• **Exercise**
How many lines of the data hold the word "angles"? State the number and nothing else.

• **Collected material**

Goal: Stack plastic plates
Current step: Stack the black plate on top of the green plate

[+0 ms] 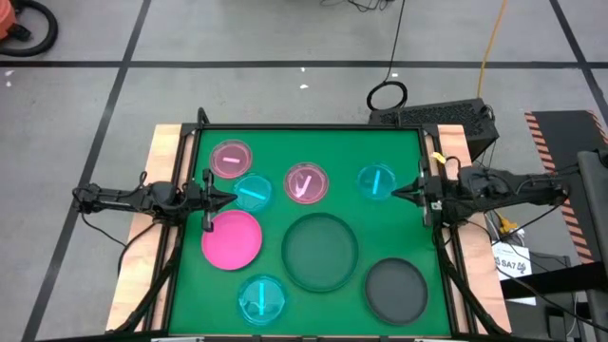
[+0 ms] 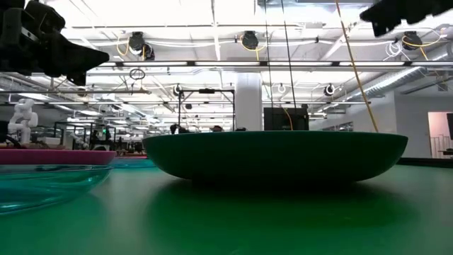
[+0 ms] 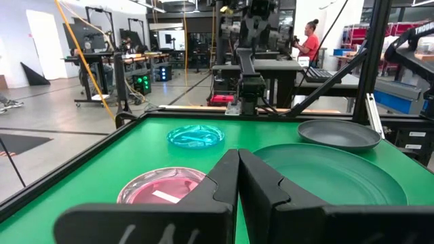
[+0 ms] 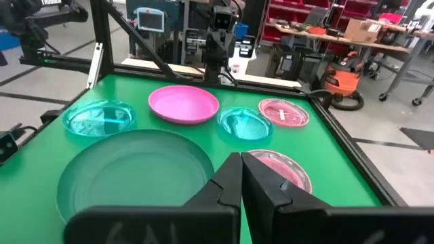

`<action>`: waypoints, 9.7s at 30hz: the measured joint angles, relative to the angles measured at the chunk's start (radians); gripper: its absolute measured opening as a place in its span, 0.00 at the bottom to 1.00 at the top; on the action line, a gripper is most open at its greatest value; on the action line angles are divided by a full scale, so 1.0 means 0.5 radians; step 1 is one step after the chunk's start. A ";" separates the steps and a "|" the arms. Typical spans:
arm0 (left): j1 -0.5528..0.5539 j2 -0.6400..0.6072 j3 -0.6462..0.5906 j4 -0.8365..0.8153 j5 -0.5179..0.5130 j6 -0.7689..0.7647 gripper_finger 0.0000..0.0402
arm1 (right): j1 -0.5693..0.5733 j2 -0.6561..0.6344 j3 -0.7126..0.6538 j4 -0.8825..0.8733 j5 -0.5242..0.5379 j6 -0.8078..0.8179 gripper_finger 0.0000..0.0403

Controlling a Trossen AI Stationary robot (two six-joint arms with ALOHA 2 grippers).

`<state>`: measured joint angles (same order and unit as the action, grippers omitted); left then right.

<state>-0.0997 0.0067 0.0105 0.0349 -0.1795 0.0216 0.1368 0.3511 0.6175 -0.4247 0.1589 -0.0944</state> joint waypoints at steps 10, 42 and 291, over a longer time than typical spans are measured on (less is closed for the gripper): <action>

• **Task solution**
2